Claymates‘ entire raison d’être is the animal swapping, and it works well if you don’t think about it too much. You play as Clayton, a boy-turned-ball who can change into different critters by touching colored clay. A gray ball turns him into a fast-moving rat, a red ball lets you control a cat that can climb some walls, a green ball unlocks a duck that can kind of fly, and so on. Each controls very differently, ranging from the sticky default blue ball to the absurdly touchy rat. The rat might be the fastest character in a video game from this era. Too bad he’s not blue and a hedgehog, because then he might still be in games today!

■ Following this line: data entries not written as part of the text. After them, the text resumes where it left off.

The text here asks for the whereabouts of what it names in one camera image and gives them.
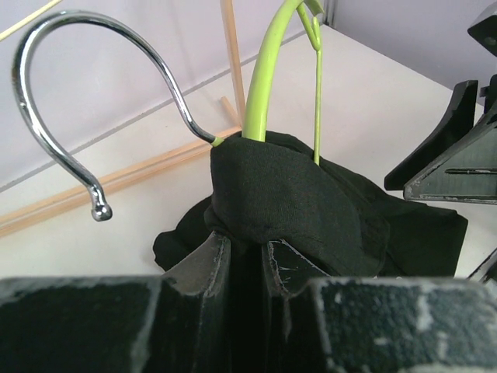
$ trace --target wooden dowel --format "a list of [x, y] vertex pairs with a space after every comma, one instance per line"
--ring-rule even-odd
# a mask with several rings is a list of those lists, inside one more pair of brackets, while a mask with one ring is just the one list
[[2, 31], [0, 33], [0, 41], [6, 39], [7, 37], [10, 37], [15, 31], [23, 28], [25, 25], [27, 25], [28, 23], [30, 23], [31, 21], [33, 21], [35, 18], [41, 16], [42, 14], [44, 14], [45, 12], [47, 12], [48, 10], [52, 9], [54, 6], [56, 6], [61, 1], [62, 0], [52, 0], [48, 4], [42, 6], [41, 8], [39, 8], [38, 10], [36, 10], [35, 12], [31, 13], [30, 15], [28, 15], [25, 19], [21, 19], [15, 25], [10, 26], [5, 31]]
[[232, 0], [221, 0], [221, 12], [223, 15], [224, 35], [228, 48], [228, 57], [231, 67], [231, 80], [235, 90], [236, 107], [238, 117], [241, 118], [242, 126], [245, 118], [245, 92], [243, 90], [242, 64], [240, 63], [240, 51], [236, 36], [235, 12]]
[[[226, 138], [240, 131], [240, 129], [240, 127], [236, 126], [222, 131], [217, 136]], [[210, 145], [205, 141], [195, 141], [146, 161], [139, 162], [126, 169], [111, 173], [99, 180], [106, 194], [112, 194], [118, 190], [141, 183], [153, 176], [157, 176], [165, 169], [184, 162], [187, 159], [202, 155], [209, 150]], [[31, 225], [46, 221], [49, 218], [85, 204], [89, 204], [89, 196], [83, 186], [66, 190], [65, 192], [0, 217], [0, 237], [28, 228]]]
[[221, 97], [221, 105], [223, 106], [224, 111], [230, 118], [230, 121], [235, 125], [235, 126], [242, 126], [242, 120], [238, 116], [237, 112], [235, 109], [233, 109], [233, 106], [230, 104], [230, 101], [227, 97], [222, 96]]

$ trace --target black fabric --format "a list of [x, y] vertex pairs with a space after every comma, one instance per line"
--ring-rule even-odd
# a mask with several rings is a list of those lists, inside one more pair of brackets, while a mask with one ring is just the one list
[[286, 239], [331, 275], [454, 275], [465, 218], [392, 197], [323, 158], [315, 165], [312, 155], [296, 138], [269, 131], [266, 142], [236, 134], [213, 148], [213, 196], [174, 233], [159, 235], [157, 263], [167, 270], [169, 250], [191, 252], [217, 230], [231, 238], [235, 255]]

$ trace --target white shelf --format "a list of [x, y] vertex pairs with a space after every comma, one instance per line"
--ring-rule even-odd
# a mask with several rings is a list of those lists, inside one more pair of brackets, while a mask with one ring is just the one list
[[[322, 155], [383, 185], [390, 172], [431, 132], [451, 91], [356, 41], [322, 27]], [[243, 68], [248, 88], [254, 63]], [[315, 54], [306, 36], [282, 47], [269, 106], [268, 129], [312, 145]], [[186, 97], [208, 131], [231, 125], [219, 104], [232, 97], [229, 76]], [[77, 154], [97, 176], [195, 141], [174, 105], [124, 128]], [[0, 213], [14, 211], [77, 183], [51, 167], [0, 194]], [[0, 239], [0, 276], [160, 274], [155, 237], [212, 191], [208, 155], [108, 197], [110, 221], [96, 223], [90, 206]], [[458, 276], [467, 276], [497, 246], [493, 206], [436, 204], [469, 220]]]

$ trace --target metal hook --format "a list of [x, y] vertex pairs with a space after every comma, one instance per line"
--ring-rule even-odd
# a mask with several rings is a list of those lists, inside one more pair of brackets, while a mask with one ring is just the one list
[[52, 137], [45, 123], [42, 121], [38, 109], [34, 103], [33, 94], [30, 85], [30, 67], [33, 60], [33, 54], [41, 40], [58, 29], [59, 27], [70, 25], [72, 23], [89, 23], [105, 27], [115, 31], [119, 35], [128, 39], [131, 43], [139, 47], [155, 67], [161, 72], [172, 98], [175, 100], [181, 117], [186, 126], [198, 137], [213, 146], [221, 143], [221, 139], [200, 128], [193, 120], [188, 106], [183, 99], [178, 85], [170, 72], [168, 65], [159, 56], [157, 51], [140, 37], [132, 29], [121, 22], [110, 17], [84, 11], [64, 11], [48, 16], [36, 25], [34, 25], [22, 38], [19, 43], [14, 63], [12, 66], [12, 85], [14, 96], [24, 121], [26, 122], [31, 134], [43, 150], [48, 153], [59, 165], [64, 167], [77, 180], [85, 185], [92, 200], [92, 216], [96, 221], [105, 221], [112, 218], [112, 209], [106, 202], [102, 185], [83, 165], [74, 159], [64, 148]]

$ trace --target green hanger hook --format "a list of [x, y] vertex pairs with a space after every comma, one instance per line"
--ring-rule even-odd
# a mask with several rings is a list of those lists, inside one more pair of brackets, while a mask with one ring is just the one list
[[[311, 11], [312, 23], [305, 10], [306, 5]], [[247, 96], [244, 127], [242, 136], [257, 141], [266, 140], [267, 113], [269, 109], [269, 95], [273, 85], [273, 76], [276, 60], [280, 52], [285, 30], [291, 17], [297, 11], [304, 24], [312, 47], [317, 54], [316, 64], [316, 104], [315, 104], [315, 156], [314, 161], [319, 164], [319, 148], [321, 133], [321, 33], [317, 15], [324, 12], [319, 0], [286, 0], [271, 21], [255, 63], [252, 81]]]

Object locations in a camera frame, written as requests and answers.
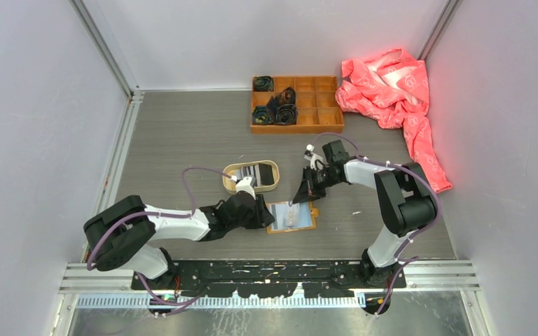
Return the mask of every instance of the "gray metal floor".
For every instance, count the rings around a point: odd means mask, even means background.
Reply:
[[[314,134],[251,134],[250,99],[250,92],[242,91],[146,93],[117,199],[140,195],[155,207],[190,209],[180,180],[184,168],[222,170],[233,163],[272,160],[280,168],[281,179],[265,199],[288,200],[300,185],[302,168],[308,163],[303,151]],[[410,162],[398,129],[381,130],[374,120],[346,113],[343,134],[358,144],[362,155]],[[332,139],[325,136],[317,147]],[[229,196],[218,175],[202,171],[188,174],[199,206],[216,204]],[[264,230],[238,229],[217,241],[172,240],[159,246],[176,259],[359,258],[382,228],[376,193],[360,185],[336,185],[327,193],[326,198],[314,202],[320,211],[315,230],[267,234]],[[404,255],[455,257],[442,222],[416,239]]]

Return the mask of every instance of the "orange compartment tray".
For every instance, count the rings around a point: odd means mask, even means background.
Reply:
[[[341,133],[343,112],[335,100],[337,78],[335,76],[276,76],[273,77],[273,92],[252,92],[249,112],[253,134],[309,134],[322,132]],[[285,88],[296,91],[298,120],[295,125],[254,125],[252,110],[266,105],[269,98]]]

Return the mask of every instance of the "pink fabric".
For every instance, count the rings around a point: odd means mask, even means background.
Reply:
[[[432,189],[437,193],[451,189],[434,154],[426,118],[430,99],[424,61],[393,49],[375,59],[345,60],[341,72],[350,79],[335,95],[341,109],[370,117],[381,128],[402,127],[409,156],[422,165]]]

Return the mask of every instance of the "robotic arm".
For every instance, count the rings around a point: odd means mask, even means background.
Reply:
[[[436,217],[432,195],[404,171],[350,156],[341,141],[332,141],[322,148],[325,158],[313,152],[314,146],[307,147],[305,156],[310,165],[303,169],[303,180],[292,202],[326,197],[326,189],[339,183],[376,189],[385,226],[374,244],[362,253],[359,277],[367,286],[382,286],[400,267],[397,262],[400,250],[409,237]],[[404,168],[426,181],[419,164],[412,162]],[[100,271],[134,270],[148,278],[150,286],[167,288],[177,275],[176,266],[165,249],[156,249],[147,243],[179,238],[207,242],[220,239],[238,227],[266,228],[275,218],[263,196],[255,195],[253,184],[253,177],[243,178],[236,184],[235,195],[216,205],[200,207],[192,215],[191,211],[165,210],[144,204],[139,196],[126,197],[83,226],[88,243],[94,249],[95,267]],[[110,230],[131,214],[132,219]],[[102,245],[99,251],[95,248],[97,244]]]
[[[339,183],[361,184],[376,189],[385,226],[374,244],[362,253],[360,272],[364,283],[382,283],[398,267],[398,250],[403,242],[436,216],[434,200],[426,187],[411,175],[350,156],[341,140],[332,141],[322,148],[326,159],[314,153],[314,146],[306,148],[305,158],[310,165],[303,170],[302,183],[292,202],[323,198],[328,187]],[[404,167],[427,181],[418,163],[412,162]]]
[[[145,213],[125,222],[114,230],[97,251],[96,268],[134,270],[154,284],[167,286],[176,273],[169,253],[163,248],[147,245],[157,239],[190,239],[208,242],[220,239],[229,231],[265,228],[275,219],[267,209],[262,195],[255,195],[254,177],[247,176],[236,184],[236,194],[213,206],[202,206],[191,211],[159,209],[144,204],[132,195],[90,219],[83,231],[93,249],[105,232],[123,217]]]

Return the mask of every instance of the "small white object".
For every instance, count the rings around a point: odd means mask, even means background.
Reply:
[[[244,191],[252,196],[252,198],[256,199],[256,196],[254,194],[254,188],[253,188],[254,181],[251,176],[246,176],[240,182],[236,183],[236,193],[239,193],[240,191]]]
[[[308,155],[307,153],[304,153],[304,158],[310,161],[311,169],[318,170],[319,168],[317,167],[317,162],[318,161],[325,162],[325,159],[321,155],[316,154],[314,150],[315,150],[315,147],[311,144],[308,144],[306,146],[306,151],[310,152],[310,155]]]

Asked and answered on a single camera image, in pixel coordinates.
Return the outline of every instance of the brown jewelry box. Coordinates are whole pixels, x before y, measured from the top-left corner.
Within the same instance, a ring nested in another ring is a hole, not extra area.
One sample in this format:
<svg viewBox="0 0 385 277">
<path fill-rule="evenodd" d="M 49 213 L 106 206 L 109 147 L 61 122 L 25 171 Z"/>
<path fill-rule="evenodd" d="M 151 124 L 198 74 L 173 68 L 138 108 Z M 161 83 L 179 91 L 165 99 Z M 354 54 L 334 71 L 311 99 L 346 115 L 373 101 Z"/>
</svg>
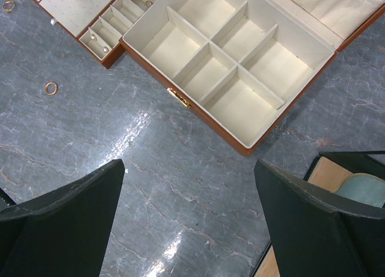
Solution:
<svg viewBox="0 0 385 277">
<path fill-rule="evenodd" d="M 242 155 L 385 12 L 384 0 L 97 0 L 73 26 L 56 8 L 68 0 L 35 1 L 106 68 L 126 50 Z"/>
</svg>

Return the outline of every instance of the brass clasp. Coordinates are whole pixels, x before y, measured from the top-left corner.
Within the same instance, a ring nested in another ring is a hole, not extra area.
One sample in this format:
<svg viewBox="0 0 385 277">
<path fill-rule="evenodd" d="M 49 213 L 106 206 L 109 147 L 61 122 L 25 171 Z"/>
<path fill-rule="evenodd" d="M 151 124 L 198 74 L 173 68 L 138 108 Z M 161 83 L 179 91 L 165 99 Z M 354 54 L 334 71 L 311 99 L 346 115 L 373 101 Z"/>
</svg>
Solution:
<svg viewBox="0 0 385 277">
<path fill-rule="evenodd" d="M 179 102 L 181 102 L 188 110 L 191 108 L 191 104 L 189 104 L 183 97 L 178 94 L 172 88 L 167 89 L 168 93 L 171 94 L 174 98 L 176 98 Z"/>
</svg>

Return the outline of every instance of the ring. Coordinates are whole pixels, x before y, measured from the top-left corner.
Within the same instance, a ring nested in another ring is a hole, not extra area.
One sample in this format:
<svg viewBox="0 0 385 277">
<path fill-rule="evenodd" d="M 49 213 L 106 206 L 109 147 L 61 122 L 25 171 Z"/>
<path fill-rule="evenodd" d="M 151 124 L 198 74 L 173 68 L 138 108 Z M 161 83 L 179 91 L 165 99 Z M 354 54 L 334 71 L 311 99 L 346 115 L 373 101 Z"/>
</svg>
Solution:
<svg viewBox="0 0 385 277">
<path fill-rule="evenodd" d="M 54 92 L 49 93 L 49 92 L 48 92 L 48 88 L 49 88 L 51 85 L 53 85 L 53 86 L 55 87 L 55 90 L 54 90 Z M 54 83 L 54 82 L 49 82 L 49 83 L 46 84 L 46 87 L 44 88 L 44 91 L 45 91 L 48 95 L 54 95 L 54 94 L 56 94 L 56 92 L 58 92 L 58 85 L 57 85 L 56 83 Z"/>
<path fill-rule="evenodd" d="M 11 8 L 6 8 L 6 6 L 7 6 L 7 5 L 10 5 L 10 4 L 12 5 Z M 5 12 L 7 12 L 7 13 L 11 12 L 15 7 L 16 7 L 16 3 L 13 2 L 13 1 L 7 1 L 6 3 L 4 3 L 4 4 L 2 5 L 2 9 L 3 9 Z"/>
</svg>

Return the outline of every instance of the compartment divider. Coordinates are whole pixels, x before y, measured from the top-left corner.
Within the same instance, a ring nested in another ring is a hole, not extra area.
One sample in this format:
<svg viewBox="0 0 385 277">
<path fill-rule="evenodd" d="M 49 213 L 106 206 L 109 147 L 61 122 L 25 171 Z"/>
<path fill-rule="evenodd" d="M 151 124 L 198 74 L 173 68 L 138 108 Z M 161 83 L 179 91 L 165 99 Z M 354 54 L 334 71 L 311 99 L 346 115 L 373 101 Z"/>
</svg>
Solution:
<svg viewBox="0 0 385 277">
<path fill-rule="evenodd" d="M 154 3 L 154 0 L 131 0 L 131 1 L 137 4 L 144 11 L 147 11 L 147 9 L 149 8 L 146 5 L 146 1 L 151 1 L 152 3 Z"/>
<path fill-rule="evenodd" d="M 275 35 L 277 31 L 278 25 L 275 24 L 266 34 L 265 36 L 260 40 L 259 43 L 257 43 L 253 48 L 250 49 L 248 53 L 246 53 L 245 56 L 241 58 L 239 63 L 242 66 L 245 66 Z"/>
<path fill-rule="evenodd" d="M 128 4 L 128 7 L 130 10 L 134 12 L 135 15 L 140 14 L 142 15 L 144 13 L 144 10 L 140 8 L 136 3 L 134 3 L 132 0 L 123 0 L 123 6 L 125 4 Z"/>
<path fill-rule="evenodd" d="M 108 53 L 110 53 L 111 51 L 112 51 L 112 47 L 110 47 L 110 45 L 100 36 L 100 35 L 98 35 L 98 33 L 96 33 L 95 31 L 93 31 L 93 29 L 91 28 L 91 27 L 88 27 L 88 30 L 89 30 L 89 32 L 90 32 L 90 34 L 92 35 L 95 35 L 96 36 L 96 40 L 91 40 L 91 41 L 96 41 L 97 42 L 97 44 L 101 47 L 101 48 L 103 48 L 103 47 L 107 47 L 108 48 L 108 52 L 107 52 L 107 54 Z"/>
<path fill-rule="evenodd" d="M 210 38 L 211 41 L 218 43 L 223 37 L 226 36 L 235 25 L 242 20 L 246 15 L 248 2 L 245 1 L 242 5 L 234 11 L 234 13 L 226 20 L 225 23 L 219 28 L 219 30 Z"/>
<path fill-rule="evenodd" d="M 172 77 L 172 80 L 179 84 L 186 76 L 207 56 L 209 53 L 209 42 L 207 41 L 204 45 L 202 45 L 197 52 L 191 57 L 190 61 L 184 65 L 181 70 L 175 73 L 175 76 Z"/>
<path fill-rule="evenodd" d="M 133 23 L 126 16 L 124 16 L 118 9 L 116 9 L 112 5 L 110 7 L 112 9 L 112 14 L 114 15 L 114 17 L 116 17 L 116 19 L 118 19 L 121 23 L 126 25 L 128 28 L 130 28 L 133 25 Z"/>
<path fill-rule="evenodd" d="M 238 66 L 238 77 L 276 110 L 286 103 L 243 66 Z"/>
<path fill-rule="evenodd" d="M 116 0 L 111 6 L 119 10 L 131 23 L 136 22 L 144 13 L 143 9 L 131 0 Z"/>
<path fill-rule="evenodd" d="M 198 103 L 204 107 L 209 101 L 236 75 L 238 66 L 233 66 L 208 92 L 205 93 Z"/>
<path fill-rule="evenodd" d="M 119 42 L 119 38 L 121 37 L 120 34 L 116 34 L 113 30 L 109 30 L 108 26 L 104 25 L 105 20 L 101 17 L 98 18 L 98 20 L 92 24 L 90 27 L 94 33 L 99 36 L 101 39 L 103 39 L 110 47 L 115 47 L 116 44 Z"/>
<path fill-rule="evenodd" d="M 109 24 L 105 19 L 103 19 L 101 16 L 99 16 L 99 19 L 100 19 L 101 23 L 103 24 L 103 26 L 105 28 L 107 28 L 108 31 L 110 31 L 112 34 L 114 34 L 118 38 L 122 37 L 123 34 L 120 33 L 119 31 L 117 31 L 115 29 L 115 27 L 113 27 L 111 24 Z"/>
<path fill-rule="evenodd" d="M 191 25 L 186 19 L 184 19 L 178 12 L 174 11 L 170 6 L 167 6 L 168 18 L 172 24 L 178 27 L 183 33 L 188 35 L 199 45 L 208 41 L 208 38 L 204 36 L 196 27 Z"/>
<path fill-rule="evenodd" d="M 221 63 L 223 63 L 228 69 L 238 64 L 238 62 L 234 58 L 227 54 L 227 52 L 221 49 L 217 44 L 215 44 L 211 40 L 209 41 L 209 43 L 211 47 L 212 56 L 218 59 Z"/>
</svg>

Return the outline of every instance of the marble floor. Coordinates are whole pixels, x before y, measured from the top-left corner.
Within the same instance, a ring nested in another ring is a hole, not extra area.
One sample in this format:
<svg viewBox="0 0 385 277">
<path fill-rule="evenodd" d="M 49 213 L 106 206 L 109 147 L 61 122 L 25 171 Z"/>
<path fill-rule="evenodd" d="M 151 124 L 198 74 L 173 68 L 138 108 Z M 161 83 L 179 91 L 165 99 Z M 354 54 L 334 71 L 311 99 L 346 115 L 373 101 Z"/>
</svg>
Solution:
<svg viewBox="0 0 385 277">
<path fill-rule="evenodd" d="M 242 157 L 129 56 L 106 70 L 31 0 L 14 1 L 0 12 L 0 187 L 19 203 L 122 158 L 101 276 L 247 277 L 269 240 L 258 158 L 303 176 L 319 151 L 384 149 L 384 16 Z"/>
</svg>

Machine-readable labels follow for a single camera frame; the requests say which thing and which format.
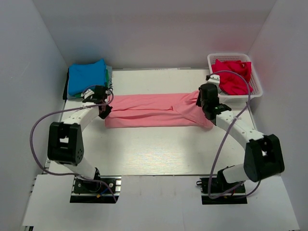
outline white tabletop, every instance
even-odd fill
[[[115,94],[192,92],[205,82],[206,70],[116,71]],[[80,106],[68,101],[66,108]],[[244,105],[230,105],[235,112]],[[243,120],[252,126],[248,111]],[[298,224],[281,177],[262,181],[246,205],[202,205],[198,176],[208,174],[225,134],[219,128],[106,129],[97,118],[83,132],[85,156],[102,175],[122,175],[118,202],[71,204],[73,177],[39,175],[23,225],[34,231],[221,231],[297,230]],[[242,147],[229,137],[217,170],[243,162]],[[68,172],[52,163],[51,171]],[[251,191],[255,183],[247,181]]]
[[[205,83],[208,70],[114,71],[115,95],[193,92]],[[65,109],[80,107],[81,100],[68,100]],[[237,114],[245,104],[228,104]],[[71,113],[65,113],[63,119]],[[253,126],[249,111],[242,119]],[[101,175],[196,175],[209,174],[225,131],[214,127],[112,128],[97,117],[83,131],[85,157]],[[228,137],[216,171],[242,163],[243,148]],[[67,172],[55,162],[50,170]]]

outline stack of folded clothes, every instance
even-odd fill
[[[112,67],[107,66],[104,59],[94,64],[71,65],[66,75],[63,99],[80,98],[83,90],[92,85],[102,85],[108,87],[109,91],[113,90]]]

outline black joint housing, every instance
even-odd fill
[[[280,142],[275,135],[250,140],[246,144],[244,170],[248,178],[257,182],[284,171]]]
[[[68,143],[60,139],[68,138]],[[50,160],[77,166],[83,158],[82,131],[79,124],[53,122],[49,127],[48,152]]]

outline blue folded shirt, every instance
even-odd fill
[[[71,96],[81,93],[91,85],[106,84],[106,64],[104,59],[88,65],[73,64],[69,67],[67,93]]]

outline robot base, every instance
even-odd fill
[[[246,198],[240,198],[245,195],[245,186],[241,185],[234,192],[227,193],[225,196],[219,197],[217,199],[211,199],[207,194],[208,178],[200,178],[197,181],[197,186],[201,186],[201,199],[203,205],[240,205],[247,204]],[[216,195],[224,192],[226,189],[218,182],[217,178],[212,178],[211,185],[211,195]]]

The different qualities of the animals play into exploring the huge levels. Most stages have a critical path that get you from the beginning to the end with minimal effort. There are three shapes scattered throughout the level, which unlock chests full of gems to collect. The more gems you get, the more likely you are to play a bonus level for extra lives. To get everything in Claymates‘ levels you’ll need to switch between the animals and use them to get to hidden or out-of-the-way areas.
But why would you want to do those things? Claymates is easy enough that trying to find 100% of the collectibles is a waste of time. It’s frustrating to stumble upon a chest you can’t unlock because you didn’t find the golden circle earlier. However, it’s a frustration that is novel to most Super Nintendo platformers, which are completely linear and don’t offer this much in exploration. I mean, the levels are so large that the game gives you a ten-minute timer!
Claymates is mostly worth checking out because it is surprisingly ambitious in weird ways while also being equally safe. You can play the game as an easy, average platformer or as a difficult collect-a-thon. Claymates feels like a game close to being something special but doesn’t go far enough.